Following the opening remarks, the panel discussion was moderated by Mr. James Moran, Associate Senior Research Fellow at CEPS. Moran proposed several questions about the role hybrid warfare has in European institutions today. The first panelist, Mr. Antonios Nestoras, a researcher at the Institute for European Studies, critically examined the term hybrid warfare and proposed the term political warfare instead noting that “using any means or methods at a state’s disposal to influence and interfere in other states’ affairs is the new normal in international relations.”

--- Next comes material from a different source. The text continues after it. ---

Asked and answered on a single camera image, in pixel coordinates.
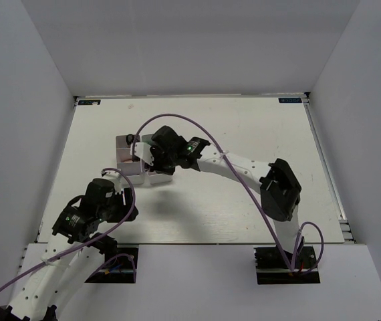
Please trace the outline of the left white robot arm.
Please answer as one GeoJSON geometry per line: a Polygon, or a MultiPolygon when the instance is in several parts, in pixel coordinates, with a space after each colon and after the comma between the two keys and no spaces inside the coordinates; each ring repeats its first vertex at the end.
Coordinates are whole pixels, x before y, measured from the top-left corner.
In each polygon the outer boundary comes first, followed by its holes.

This idea was explored in more detail by Ms. Olena Snigyr, a Chief Analyst at the Hennadiy Udovenko Diplomatic Academy of Ukraine. Snigyr gave an analysis of the role of Russian in Ukrainian affairs, the hybrid nature of their presence in Ukraine, and the effect it has on international law, specifically in the case of Crimea. Finally, Ambassador Marc Otte, BIC President and Senior Associate Fellow at the Egmont Institute, reviewed the role of hybrid warfare in the Middle East by Russia and Iran. Ambassador Otte asked “is it a sign of weakness or strength to go into this type of [hybrid] warfare?”, citing different examples of the Russian presence and the Iranian agenda as cases of hybrid warfare in the region.


The discussion finished with an insightful question and answer session where MEP Rebecca Harms considered the role of hate-speech in the media today. As a native German, she noted the importance of regulation in preventing hate-speech, and the subsequent effects that this negative discourse can have on civilians and institutions alike.